» **TASK PROMPT**
Where a line of the data holds the word "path", copy that line.

** PROVIDED MATERIAL follows **

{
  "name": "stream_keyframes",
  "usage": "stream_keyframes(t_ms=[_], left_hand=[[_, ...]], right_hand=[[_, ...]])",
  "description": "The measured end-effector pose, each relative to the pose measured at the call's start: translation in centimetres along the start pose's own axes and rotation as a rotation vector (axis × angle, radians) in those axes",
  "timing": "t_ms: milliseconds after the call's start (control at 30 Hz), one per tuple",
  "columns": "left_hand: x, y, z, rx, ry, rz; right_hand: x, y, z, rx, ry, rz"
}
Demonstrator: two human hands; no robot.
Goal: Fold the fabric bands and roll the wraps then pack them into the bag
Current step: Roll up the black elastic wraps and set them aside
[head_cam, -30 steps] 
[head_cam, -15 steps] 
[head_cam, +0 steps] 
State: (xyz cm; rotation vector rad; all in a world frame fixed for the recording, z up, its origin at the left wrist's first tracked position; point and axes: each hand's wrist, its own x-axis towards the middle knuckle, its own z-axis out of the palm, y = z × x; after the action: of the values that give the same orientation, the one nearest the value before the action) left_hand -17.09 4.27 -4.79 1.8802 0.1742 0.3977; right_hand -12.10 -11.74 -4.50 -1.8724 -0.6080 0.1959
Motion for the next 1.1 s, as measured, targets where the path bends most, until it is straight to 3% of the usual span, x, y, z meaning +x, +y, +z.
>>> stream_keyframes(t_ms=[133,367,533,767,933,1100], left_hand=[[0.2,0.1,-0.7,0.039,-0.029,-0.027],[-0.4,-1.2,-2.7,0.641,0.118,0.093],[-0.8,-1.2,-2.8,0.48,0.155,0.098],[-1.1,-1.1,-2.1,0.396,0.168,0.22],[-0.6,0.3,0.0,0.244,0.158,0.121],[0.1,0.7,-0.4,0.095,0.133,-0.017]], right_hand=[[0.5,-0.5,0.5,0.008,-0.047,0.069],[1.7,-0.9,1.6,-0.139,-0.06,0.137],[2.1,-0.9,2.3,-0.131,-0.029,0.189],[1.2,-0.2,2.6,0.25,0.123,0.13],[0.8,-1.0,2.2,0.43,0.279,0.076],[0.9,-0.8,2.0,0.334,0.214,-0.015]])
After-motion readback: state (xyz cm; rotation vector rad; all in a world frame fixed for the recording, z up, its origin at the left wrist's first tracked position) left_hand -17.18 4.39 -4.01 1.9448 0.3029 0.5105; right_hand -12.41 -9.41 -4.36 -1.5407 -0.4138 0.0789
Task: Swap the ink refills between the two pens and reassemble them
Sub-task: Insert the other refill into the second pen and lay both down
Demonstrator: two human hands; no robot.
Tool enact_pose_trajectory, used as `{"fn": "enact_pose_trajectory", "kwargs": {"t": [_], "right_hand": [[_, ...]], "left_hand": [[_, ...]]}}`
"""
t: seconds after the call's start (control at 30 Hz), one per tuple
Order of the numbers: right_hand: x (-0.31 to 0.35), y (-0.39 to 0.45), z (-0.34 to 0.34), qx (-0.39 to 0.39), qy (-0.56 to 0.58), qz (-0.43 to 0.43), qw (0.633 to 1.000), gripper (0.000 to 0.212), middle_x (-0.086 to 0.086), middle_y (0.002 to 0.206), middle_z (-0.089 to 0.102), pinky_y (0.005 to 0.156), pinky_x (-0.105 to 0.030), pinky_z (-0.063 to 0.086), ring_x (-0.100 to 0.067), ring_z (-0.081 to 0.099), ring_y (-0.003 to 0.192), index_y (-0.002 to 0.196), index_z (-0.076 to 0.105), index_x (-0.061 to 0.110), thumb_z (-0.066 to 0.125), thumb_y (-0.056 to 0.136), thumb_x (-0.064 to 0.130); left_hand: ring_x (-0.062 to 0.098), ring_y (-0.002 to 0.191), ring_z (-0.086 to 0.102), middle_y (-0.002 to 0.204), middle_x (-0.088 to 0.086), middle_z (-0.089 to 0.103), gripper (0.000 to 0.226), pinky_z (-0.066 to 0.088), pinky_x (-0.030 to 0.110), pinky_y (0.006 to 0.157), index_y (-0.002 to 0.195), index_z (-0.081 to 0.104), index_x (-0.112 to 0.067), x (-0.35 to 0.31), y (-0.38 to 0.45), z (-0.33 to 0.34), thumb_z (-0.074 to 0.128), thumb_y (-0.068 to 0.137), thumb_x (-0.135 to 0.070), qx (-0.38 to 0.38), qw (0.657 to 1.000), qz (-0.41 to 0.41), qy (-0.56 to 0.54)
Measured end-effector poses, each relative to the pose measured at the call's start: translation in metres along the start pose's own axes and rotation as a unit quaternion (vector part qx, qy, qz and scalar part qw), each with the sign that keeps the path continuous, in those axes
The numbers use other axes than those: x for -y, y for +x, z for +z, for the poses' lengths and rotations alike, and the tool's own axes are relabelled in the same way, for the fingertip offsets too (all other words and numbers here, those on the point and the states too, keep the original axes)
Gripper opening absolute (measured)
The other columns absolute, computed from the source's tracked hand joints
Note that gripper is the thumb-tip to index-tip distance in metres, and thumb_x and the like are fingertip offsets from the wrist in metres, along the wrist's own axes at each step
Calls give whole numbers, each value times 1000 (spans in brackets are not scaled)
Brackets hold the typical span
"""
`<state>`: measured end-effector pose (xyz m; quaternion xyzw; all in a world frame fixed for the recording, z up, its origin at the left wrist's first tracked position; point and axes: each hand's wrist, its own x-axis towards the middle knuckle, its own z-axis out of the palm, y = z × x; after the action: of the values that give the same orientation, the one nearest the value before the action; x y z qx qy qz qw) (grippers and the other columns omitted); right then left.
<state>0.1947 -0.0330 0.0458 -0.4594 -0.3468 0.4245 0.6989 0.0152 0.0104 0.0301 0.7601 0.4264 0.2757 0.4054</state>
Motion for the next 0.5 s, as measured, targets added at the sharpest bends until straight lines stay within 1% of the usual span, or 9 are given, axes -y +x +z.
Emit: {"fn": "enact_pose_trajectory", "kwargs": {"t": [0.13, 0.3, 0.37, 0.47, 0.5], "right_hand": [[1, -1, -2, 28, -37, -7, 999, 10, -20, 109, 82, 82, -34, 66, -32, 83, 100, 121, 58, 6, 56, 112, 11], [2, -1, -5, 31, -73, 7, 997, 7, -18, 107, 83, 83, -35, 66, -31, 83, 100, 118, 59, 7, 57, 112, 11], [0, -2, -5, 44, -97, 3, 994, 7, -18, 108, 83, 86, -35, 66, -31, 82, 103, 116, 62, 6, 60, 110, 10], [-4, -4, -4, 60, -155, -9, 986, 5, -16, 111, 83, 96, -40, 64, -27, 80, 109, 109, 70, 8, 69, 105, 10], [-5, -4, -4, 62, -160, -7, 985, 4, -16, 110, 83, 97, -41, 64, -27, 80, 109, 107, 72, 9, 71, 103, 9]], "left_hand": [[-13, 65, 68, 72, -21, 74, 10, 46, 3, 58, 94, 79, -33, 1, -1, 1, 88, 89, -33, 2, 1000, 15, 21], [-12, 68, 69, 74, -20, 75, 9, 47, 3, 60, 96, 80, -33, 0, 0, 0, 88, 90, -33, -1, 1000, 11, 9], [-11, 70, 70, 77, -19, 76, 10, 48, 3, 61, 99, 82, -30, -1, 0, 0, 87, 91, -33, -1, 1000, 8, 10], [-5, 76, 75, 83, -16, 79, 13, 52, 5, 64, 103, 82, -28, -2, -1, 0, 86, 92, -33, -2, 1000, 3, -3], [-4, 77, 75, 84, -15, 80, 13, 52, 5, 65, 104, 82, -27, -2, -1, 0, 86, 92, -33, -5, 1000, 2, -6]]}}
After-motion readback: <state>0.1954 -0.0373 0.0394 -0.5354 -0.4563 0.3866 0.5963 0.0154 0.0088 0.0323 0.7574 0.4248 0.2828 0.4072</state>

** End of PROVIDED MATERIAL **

» **FINISHED EXERCISE**
Motion for the next 1.1 s, as measured, targets where the path bends most, until it is straight to 3% of the usual span, x, y, z meaning +x, +y, +z.
Measured end-effector poses, each relative to the pose measured at the call's start: translation in metres along the start pose's own axes and rotation as a unit quaternion (vector part qx, qy, qz and scalar part qw), each with the sign that keeps the path continuous, in those axes

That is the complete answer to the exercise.